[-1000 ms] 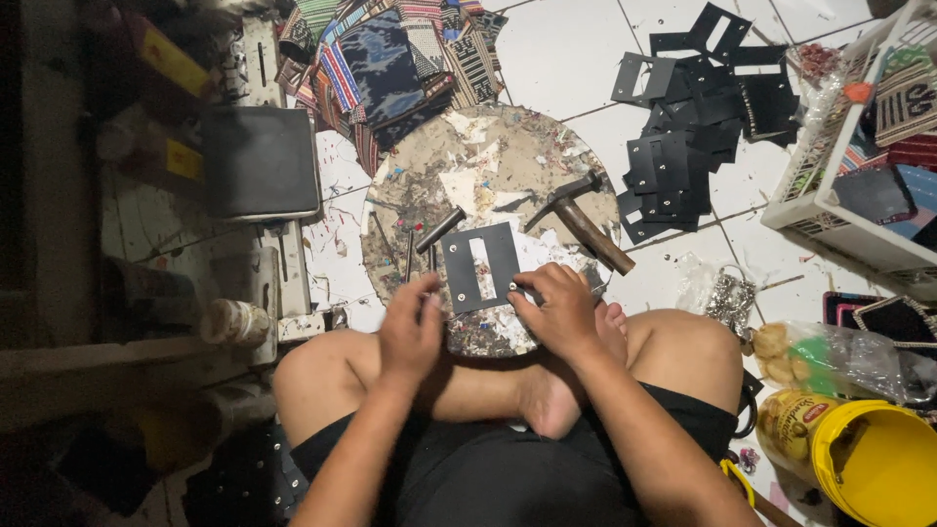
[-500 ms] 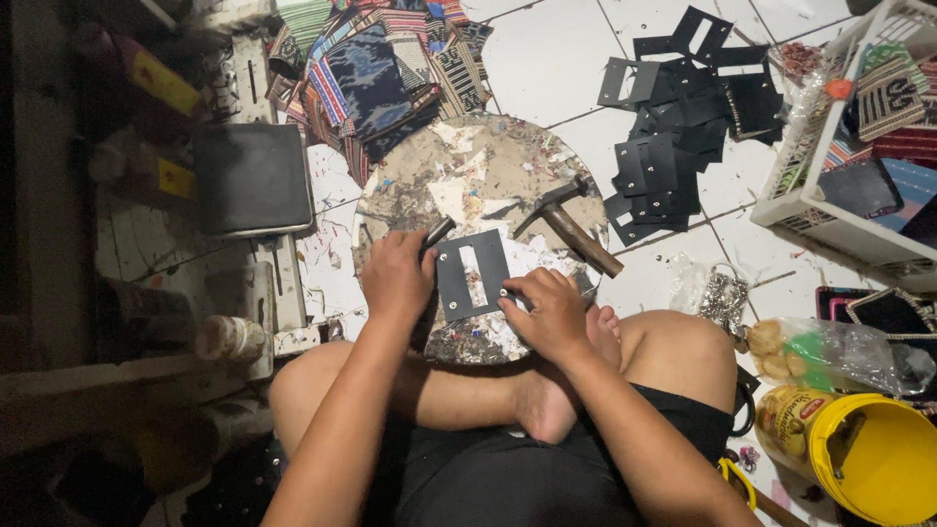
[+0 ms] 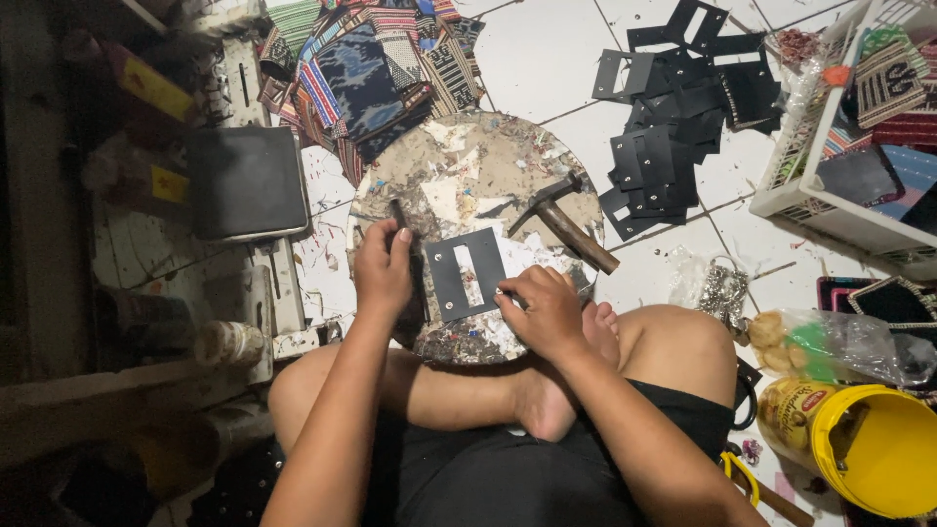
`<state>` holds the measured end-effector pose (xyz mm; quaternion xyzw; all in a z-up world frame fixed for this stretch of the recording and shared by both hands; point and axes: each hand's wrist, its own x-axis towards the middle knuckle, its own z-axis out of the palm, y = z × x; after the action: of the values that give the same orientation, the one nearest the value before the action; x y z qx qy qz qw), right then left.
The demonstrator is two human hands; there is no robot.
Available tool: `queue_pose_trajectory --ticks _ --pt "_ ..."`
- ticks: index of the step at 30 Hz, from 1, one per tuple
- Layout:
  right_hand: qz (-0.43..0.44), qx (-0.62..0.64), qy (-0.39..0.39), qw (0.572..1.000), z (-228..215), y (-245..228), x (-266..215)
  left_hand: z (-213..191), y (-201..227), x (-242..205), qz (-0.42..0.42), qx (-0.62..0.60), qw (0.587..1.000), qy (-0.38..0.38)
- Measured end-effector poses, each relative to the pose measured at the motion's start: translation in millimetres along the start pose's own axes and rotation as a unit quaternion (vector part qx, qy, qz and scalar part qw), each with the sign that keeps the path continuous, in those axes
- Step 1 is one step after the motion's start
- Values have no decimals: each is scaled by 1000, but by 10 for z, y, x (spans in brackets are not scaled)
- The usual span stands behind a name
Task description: The person places small silver hardware pieces onto black leather cutouts, using a metal punch and a hammer to secure the hardware to the leather pieces on a round wooden block.
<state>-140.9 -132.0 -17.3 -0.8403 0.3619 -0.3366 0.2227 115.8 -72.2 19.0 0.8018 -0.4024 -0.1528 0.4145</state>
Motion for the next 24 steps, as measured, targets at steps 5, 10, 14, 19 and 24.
queue_pose_trajectory --ticks 5,10,14,19,24 --pt "-6 -6 1 1000 -14 -18 16 4 415 -395 -29 -225 971 -79" --pt "-4 -9 -2 1000 -35 -38 30 238 417 -735 26 -217 968 -119" --pt "-6 -2 -1 1000 -40 -27 22 315 468 -827 71 -168 977 -111" --pt "-8 -9 -4 1000 -25 -11 1 340 509 -835 92 -131 982 -104" --pt "-2 -1 5 1000 3 2 -6 383 474 -835 74 -128 984 -100"
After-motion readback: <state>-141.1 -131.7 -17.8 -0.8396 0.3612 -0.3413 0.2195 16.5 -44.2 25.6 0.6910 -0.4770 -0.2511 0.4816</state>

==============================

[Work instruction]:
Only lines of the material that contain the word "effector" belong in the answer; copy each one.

[Solution for this problem]:
`<state>` holds the measured end-effector pose (xyz mm; quaternion xyzw; all in a z-up world frame fixed for this stretch of the recording and shared by both hands; point and axes: each hand's wrist, its own x-axis towards the middle knuckle, its own z-axis out of the palm, y = z × x; after the action: of the values that give the same orientation, the one nearest the value before the action; x y z qx qy qz qw), right then left.
- Measured end-effector poses, each relative to the pose measured at the motion's start: translation in millimetres along the start pose's own axes and rotation as a unit quaternion (vector part qx, qy, qz and scalar part qw), each with the sign that keeps the path continuous, in those axes

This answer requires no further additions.